Душин спросил у нее:
— Бабушка, зачем вы ходите молитесь? Бога же нет совсем, и дождя не будет.
Старушка согласилась:
— Да и наверно, что нету, — правда твоя!
— А на что вы тогда креститесь? — спросил Душин далее.
— Да и крестимся зря! Я уж обо всем молилась — о муже, о детях, и никого не осталось — все померли. Я и живу-то, милый, по привычке, разве по воле, что ли! Сердце-то ведь само дышит, меня не спрашивает, и рука сама крестится: Бог — беда наша… Ишь убытки какие — и пахали, и сеяли, а рожон один вырос…
Душин недоумевал в огорчении.
— Не молитесь, бабушка, лучше никому. Природа не слышит ни слов, ни молитвы, она боится только разума и работы.
— Разума! — произнесла старуха с ясным сознанием. — Да я столько годов прожила, что у меня разум да кости — только всего и есть! А плоть давно вся в работу да в заботу спущена — во мне и умереть-то мало чему осталось, все уж померло помаленьку. Ты погляди на меня, какая я есть!
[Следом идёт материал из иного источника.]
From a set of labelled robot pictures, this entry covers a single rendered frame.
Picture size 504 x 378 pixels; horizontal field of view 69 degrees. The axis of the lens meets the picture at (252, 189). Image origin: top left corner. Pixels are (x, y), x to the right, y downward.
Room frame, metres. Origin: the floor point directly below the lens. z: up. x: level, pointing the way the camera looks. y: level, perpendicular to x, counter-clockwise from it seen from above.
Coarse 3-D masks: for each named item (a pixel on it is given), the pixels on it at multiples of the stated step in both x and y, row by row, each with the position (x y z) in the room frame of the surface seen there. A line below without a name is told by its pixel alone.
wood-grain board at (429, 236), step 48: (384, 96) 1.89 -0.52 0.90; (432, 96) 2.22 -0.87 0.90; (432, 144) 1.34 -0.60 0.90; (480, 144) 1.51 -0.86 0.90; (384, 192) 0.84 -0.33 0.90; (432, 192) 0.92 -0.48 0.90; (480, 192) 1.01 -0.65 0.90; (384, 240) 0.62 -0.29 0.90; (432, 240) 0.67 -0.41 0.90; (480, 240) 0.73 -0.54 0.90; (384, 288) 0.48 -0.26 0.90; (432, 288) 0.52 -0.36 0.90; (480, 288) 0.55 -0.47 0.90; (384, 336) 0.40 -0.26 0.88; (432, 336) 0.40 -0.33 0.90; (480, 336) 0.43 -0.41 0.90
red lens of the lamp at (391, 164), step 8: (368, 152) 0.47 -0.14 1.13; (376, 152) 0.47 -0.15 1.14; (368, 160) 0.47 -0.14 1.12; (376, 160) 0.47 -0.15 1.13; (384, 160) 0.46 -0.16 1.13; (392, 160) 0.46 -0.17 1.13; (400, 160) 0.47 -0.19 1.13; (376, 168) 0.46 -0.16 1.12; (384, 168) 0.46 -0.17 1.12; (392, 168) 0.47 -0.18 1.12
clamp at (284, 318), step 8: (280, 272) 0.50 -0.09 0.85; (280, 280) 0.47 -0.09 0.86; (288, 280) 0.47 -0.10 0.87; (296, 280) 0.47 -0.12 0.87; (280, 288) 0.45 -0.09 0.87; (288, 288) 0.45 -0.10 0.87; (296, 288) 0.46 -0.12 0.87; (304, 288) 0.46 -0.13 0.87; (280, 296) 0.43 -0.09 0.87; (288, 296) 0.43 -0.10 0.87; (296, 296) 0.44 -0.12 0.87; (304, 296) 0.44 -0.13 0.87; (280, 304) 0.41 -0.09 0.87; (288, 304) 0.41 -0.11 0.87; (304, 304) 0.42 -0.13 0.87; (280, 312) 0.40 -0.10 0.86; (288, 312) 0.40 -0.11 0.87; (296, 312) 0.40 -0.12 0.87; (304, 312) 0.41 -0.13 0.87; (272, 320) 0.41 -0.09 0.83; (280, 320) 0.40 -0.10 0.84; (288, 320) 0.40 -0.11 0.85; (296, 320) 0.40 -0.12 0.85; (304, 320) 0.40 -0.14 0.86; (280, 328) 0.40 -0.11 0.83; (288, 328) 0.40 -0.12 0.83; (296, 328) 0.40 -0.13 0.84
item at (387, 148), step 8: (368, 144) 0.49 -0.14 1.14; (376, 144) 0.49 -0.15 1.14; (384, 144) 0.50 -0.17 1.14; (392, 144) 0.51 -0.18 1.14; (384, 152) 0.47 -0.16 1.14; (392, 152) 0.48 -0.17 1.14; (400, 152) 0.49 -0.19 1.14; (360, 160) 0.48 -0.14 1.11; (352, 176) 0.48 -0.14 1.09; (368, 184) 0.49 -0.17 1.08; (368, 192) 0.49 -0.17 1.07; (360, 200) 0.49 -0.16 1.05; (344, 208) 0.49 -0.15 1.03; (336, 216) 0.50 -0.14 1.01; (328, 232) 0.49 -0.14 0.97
Старуха встала перед Душиным и приподняла юбку, забыв про стыд, про любовь и всякое другое неизбежное чувство. Верно было, что на старухе немного осталось живого вещества, пригодного для смерти, для гниения в земле. Кости ее прекратили свой рост еще в детстве, когда горе труда и голода начало разрушать девочку; кости засохли, заострились и замерли навеки. Нажитое в молоке матери тело тоже впоследствии истощилось в ручном труде, способном прокормить не только старуху, но еще двадцать человек, если б только законы природы и людей не расхищали плодов ее согбенного усердия. Но это расхищение коснулось даже самой плоти старой крестьянки, и она была раскрадена и уничтожена почти без остатка, — только в умозрении можно догадаться, как случилось такое событие, — но тех, кто именно съел живой вес старушки, можно было собрать фактически и убить. И вот теперь Душин видел ничтожное существо, с костями ног, прорезающимися, как ножи, сквозь коричневую изрубцованную кожу. Душин нагнулся в сомнении и попробовал эту кожу — она была уже мертва и тверда, как ноготь, а когда Душин, не чувствуя стыда от горя, еще далее оголил старуху, то нигде не увидел волоса на ней, и между лезвиями ее костяных ног лежали, опустившиеся наружу, темные высушенные остатки родины ее детей; от старухи не отходило ни запаха, ни теплоты. Душин обследовал ее, как минерал, и сердце его сразу устало, а разум пришел в ожесточение. Старуха покорно сняла платок с головы, и Душин увидел ее облысевший череп, растрескавшийся на составные части костей, готовые развалиться и предать безвозвратному праху скупо скопленный терпеливый ум, познавший мир в труде и бедствиях.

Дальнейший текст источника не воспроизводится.